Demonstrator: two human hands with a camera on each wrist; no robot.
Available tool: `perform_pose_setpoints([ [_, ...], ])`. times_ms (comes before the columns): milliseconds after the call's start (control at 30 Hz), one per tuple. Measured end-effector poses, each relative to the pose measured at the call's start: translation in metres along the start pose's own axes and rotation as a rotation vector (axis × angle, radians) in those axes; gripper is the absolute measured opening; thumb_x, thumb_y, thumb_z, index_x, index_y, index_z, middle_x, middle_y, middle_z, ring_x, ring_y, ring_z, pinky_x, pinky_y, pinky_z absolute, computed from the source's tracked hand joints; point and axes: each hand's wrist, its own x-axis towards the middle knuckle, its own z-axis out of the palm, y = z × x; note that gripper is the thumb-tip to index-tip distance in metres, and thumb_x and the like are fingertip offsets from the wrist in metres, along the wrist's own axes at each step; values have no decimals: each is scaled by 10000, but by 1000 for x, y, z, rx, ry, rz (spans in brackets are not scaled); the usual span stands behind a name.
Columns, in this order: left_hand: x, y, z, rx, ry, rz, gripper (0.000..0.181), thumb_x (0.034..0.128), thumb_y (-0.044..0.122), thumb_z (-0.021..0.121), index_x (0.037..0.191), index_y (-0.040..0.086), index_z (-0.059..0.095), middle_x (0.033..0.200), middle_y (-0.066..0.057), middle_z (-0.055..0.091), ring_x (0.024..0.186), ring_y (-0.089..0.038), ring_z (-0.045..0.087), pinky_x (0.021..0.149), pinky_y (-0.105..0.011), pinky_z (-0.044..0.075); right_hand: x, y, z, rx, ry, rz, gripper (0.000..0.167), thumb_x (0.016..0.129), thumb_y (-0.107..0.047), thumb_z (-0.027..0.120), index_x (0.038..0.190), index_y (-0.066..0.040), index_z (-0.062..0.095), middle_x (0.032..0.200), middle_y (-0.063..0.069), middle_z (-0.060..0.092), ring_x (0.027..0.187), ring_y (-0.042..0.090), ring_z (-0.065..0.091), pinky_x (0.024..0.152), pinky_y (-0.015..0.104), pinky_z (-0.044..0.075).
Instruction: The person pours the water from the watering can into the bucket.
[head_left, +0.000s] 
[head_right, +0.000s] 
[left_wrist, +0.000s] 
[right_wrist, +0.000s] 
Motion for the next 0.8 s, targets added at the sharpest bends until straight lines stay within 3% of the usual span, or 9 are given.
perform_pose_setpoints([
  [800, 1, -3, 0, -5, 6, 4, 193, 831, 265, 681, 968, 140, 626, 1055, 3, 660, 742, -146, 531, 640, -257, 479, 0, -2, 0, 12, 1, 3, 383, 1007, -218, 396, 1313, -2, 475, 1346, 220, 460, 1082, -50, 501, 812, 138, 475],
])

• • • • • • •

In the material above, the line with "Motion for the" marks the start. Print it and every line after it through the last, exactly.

Solution to this problem:
Motion for the next 0.8 s, targets added at the sharpest bends until straight lines stay within 3% of the usual span, or 9 are given.
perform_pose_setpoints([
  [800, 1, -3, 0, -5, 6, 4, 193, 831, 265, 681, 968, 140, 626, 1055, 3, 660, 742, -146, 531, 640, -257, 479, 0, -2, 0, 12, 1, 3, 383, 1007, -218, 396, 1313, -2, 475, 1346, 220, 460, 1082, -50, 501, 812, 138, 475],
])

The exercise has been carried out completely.